A Carnegie library and technical institute of 1903-4, designed by the borough surveyor to Brierley Hill, Lewis Harper and built by CA Horton.

Description

MATERIALS: brick, with terracotta dressings, both produced by the Ketley Brick Company, with a hipped, blue slate roof.

PLAN: the building has two principal storeys with an attic and basement. The library was originally housed at ground floor level, with the technical institute on the first floor, approached by a richly decorated staircase.

EXTERIOR: the building fronts onto Moor Street and Bell Street, with a quadrant corner which rises to a cupola at attic level. The Bell Street front has five bays, with the quadrant at left. All the windows have plate glass to their lower bodies and cross windows above. All have projecting surrounds of moulded terracotta and those to the ground floor have triple keystones which rise to meet projecting arched hoods. The central bay contains the library entrance which has a frontispiece with double panelled doors at ground floor level, below an arched hood supported on brackets with banded Ionic pilasters. The words ‘PUBLIC LIBRARY’ are in profile, around the fanlight. Above this the first floor has paired windows, below which a panel of rich foliate ornament forms an apron. At either side are banded Tuscan pilasters with panelled bases. Above the doorway a wrought iron bracket with stay rods holds a globe lamp. A gablet projects above the parapet on this bay and holds a niche, containing a figure moulded by Arthur Gibbons which holds a book in her left hand and a shield with the word ‘LIBRI’ in relief.

The Moor Street front is nearly symmetrical, with seven bays, of which the quadrant bay is to the left. The second and sixth bays have paired windows and the string course at the top of the wall projects upwards into the parapet above each of these bays. The doorway to the institute at centre is similar to that on Bell Street, save that it has a single window to the first floor and the figure in the gablet niche, which was moulded by Albert Oakden, is identified as ‘ART’ on her shield. The relief lettering above the door reads ‘TECHNICAL INSTITUTE’. A granite foundation stone below the sixth bay records the architect, builder and date. The quadrant corner bay has a window of three lights to each floor and the cupola has a series of arched lancet windows with shell heads, divided by banded pilasters. The stepped, terracotta dome rises to a lantern and finial. To the centre of the hipped roof is a further, smaller cupola with arched wooden body and domed lead roof.

INTERIOR: the entrance lobby to the library has polychromatic tiling below the dado of richly architectural form, with paired Ionic pilasters at either side of panels of foliage and fruit. The dado panel has fluted ornament with cabling. A brass plaque records ‘THIS PUBLIC LIBRARY / WAS ERECTED BY / THE MUNIFICENCE / OF / ANDREW CARNEGIE ESQ. L.L.D. / OF SKIBO CASTLE. N.B. / OPENED / 15TH FEBRUARY 1904.’. The library rooms have suspended ceilings, but the deep ceiling cornice can be seen above these. Some window panes have etched and cut glass decoration. The technical institute has terrazzo flooring to the entrance hall and a dogleg staircase with cantilevered stone treads.

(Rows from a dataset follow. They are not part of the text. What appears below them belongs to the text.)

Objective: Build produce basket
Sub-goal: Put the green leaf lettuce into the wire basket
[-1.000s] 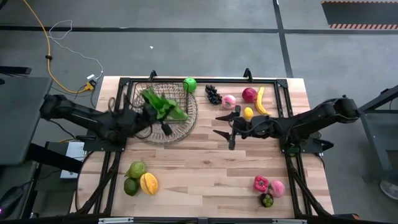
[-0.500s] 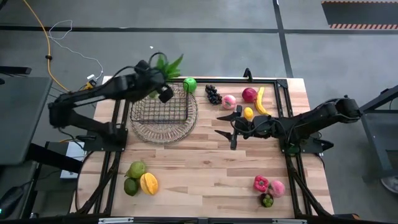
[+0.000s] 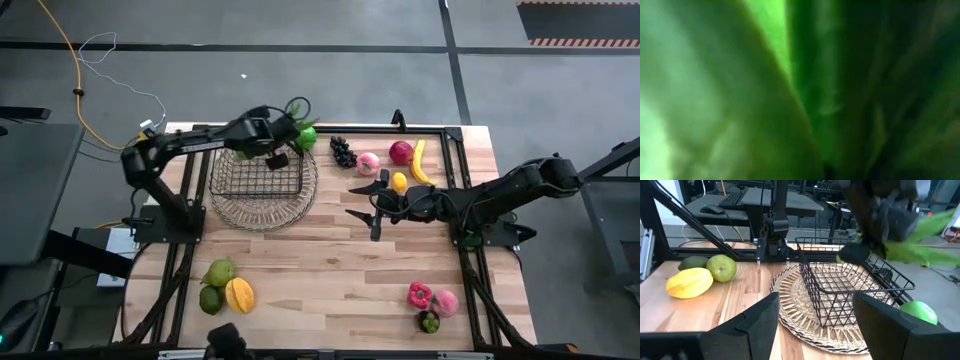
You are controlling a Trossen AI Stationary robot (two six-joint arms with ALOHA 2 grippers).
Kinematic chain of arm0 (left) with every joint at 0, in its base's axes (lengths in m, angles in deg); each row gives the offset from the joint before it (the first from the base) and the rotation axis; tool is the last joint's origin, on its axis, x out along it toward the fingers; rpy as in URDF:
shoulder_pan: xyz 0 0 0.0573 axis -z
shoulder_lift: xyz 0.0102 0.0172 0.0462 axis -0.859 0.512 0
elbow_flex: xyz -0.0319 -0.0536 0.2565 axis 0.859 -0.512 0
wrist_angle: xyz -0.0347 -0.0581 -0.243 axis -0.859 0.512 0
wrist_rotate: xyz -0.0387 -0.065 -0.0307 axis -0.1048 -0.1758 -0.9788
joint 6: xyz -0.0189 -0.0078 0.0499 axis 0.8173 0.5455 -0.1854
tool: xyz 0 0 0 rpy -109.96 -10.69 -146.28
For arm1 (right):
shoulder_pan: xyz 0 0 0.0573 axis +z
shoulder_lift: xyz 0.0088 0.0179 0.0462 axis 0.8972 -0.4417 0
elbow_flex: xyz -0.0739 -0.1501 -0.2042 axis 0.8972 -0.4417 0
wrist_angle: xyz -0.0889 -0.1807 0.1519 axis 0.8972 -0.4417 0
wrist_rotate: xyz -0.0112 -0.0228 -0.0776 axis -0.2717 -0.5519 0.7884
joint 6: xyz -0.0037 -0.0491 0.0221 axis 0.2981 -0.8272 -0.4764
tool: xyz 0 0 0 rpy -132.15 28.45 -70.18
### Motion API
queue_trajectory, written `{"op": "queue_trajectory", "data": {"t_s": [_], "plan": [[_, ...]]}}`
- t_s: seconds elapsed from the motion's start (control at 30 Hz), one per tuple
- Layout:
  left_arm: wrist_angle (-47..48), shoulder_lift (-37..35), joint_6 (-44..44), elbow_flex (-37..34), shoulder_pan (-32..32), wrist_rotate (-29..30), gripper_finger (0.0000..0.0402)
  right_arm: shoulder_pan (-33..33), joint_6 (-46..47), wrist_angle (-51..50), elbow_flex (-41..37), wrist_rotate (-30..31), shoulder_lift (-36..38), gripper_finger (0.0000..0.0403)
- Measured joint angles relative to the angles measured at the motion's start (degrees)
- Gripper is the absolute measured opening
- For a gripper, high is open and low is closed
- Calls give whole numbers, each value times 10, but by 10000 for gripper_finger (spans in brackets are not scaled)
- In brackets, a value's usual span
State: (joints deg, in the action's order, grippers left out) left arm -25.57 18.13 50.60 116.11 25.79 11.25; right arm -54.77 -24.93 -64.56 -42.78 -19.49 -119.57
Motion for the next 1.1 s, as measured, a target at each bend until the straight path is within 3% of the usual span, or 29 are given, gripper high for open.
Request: {"op": "queue_trajectory", "data": {"t_s": [0.2, 0.63, 1.1], "plan": [[-8, 55, -36, 0, -3, 40, 20, 0, 1, 0, 0, 0, 0, 243], [-34, 84, -40, 0, -11, 4, 26, 0, 5, -1, 0, 0, 0, 243], [-34, 84, -38, 0, -11, 0, 116, 0, 5, -2, 0, 0, 0, 243]]}}
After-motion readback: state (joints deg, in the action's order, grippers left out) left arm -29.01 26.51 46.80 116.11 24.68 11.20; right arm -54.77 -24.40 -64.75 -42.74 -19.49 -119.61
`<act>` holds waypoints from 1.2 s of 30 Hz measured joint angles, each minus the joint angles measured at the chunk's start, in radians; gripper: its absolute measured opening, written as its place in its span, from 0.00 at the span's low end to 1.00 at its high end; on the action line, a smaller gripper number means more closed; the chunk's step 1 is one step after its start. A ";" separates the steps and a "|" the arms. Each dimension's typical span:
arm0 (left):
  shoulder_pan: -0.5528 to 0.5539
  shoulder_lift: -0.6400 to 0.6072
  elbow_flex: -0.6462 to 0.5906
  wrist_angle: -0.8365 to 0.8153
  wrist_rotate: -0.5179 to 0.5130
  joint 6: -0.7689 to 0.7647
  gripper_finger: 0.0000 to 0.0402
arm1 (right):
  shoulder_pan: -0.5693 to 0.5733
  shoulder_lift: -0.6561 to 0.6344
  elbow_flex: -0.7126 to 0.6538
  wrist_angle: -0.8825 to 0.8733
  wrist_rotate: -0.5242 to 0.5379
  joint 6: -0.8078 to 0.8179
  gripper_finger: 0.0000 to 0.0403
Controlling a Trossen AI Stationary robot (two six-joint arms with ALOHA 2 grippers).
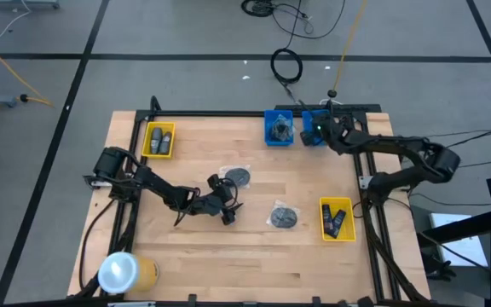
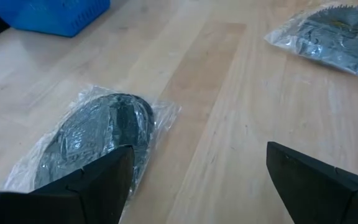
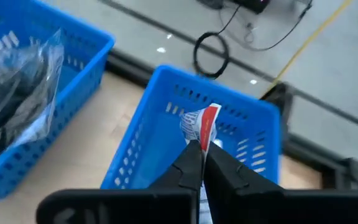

The balustrade is of wrought iron with a wooden handrail. To the walls of both hall and staircase is a deep dado frieze of green tiles with a trellis design and the half landing has an arched window with panels of stained glass, including a panel representing the Fine Arts.

History

The Technical Institute and Library was designed to accommodate the two functions of a public, free library and a technical institute to train the many apprentices in the local glass industry. Andrew Carnegie gave £2,000 towards the library building in 1901 and the rest of the cost was borne by Brierley Hill Urban District Council. The foundation stone was laid in April 1903, and the building opened in 1904. The design was by Lewis Harper, who was borough surveyor, and the builder was CA Horton. The brick and terracotta used were locally produced by the Ketley Brick Company, and the sculptures of Learning and Art were modelled by Arthur Gibbons and Albert Oakden who were, respectively, headmaster and assistant of the School of Art. The teaching in the school encompassed fine art and the skills of glass cutting and cameo etching.
In the mid-C20 the library appears to have moved from the building and an extension was added to the rear yard, housing a row of glass furnaces. Despite this, the majority of the original external wall of the building was retained, including window openings.
The building continued to operate as a technical institute for the glass industry throughout the C20 and is now (2011) a ‘Heritage College’.

Reasons for Listing


The former Technical Institute and Public Library, Moor Street, Brierley Hill is designated at Grade II for the following principal reasons:
* Architectural Interest: the building's design uses Renaissance motifs with skill on its exterior and has detailing which is well-considered to the interior, including notable tile;
* Completeness: original details, such as fenestration, tiling and stained glass survive, as does much of the original plan for the building;
* Context: the building clearly combines, in its appearance and planning, the functions of a library and a technical institute for the skilled apprentices who were formerly employed in the glass industry in Brierley Hill.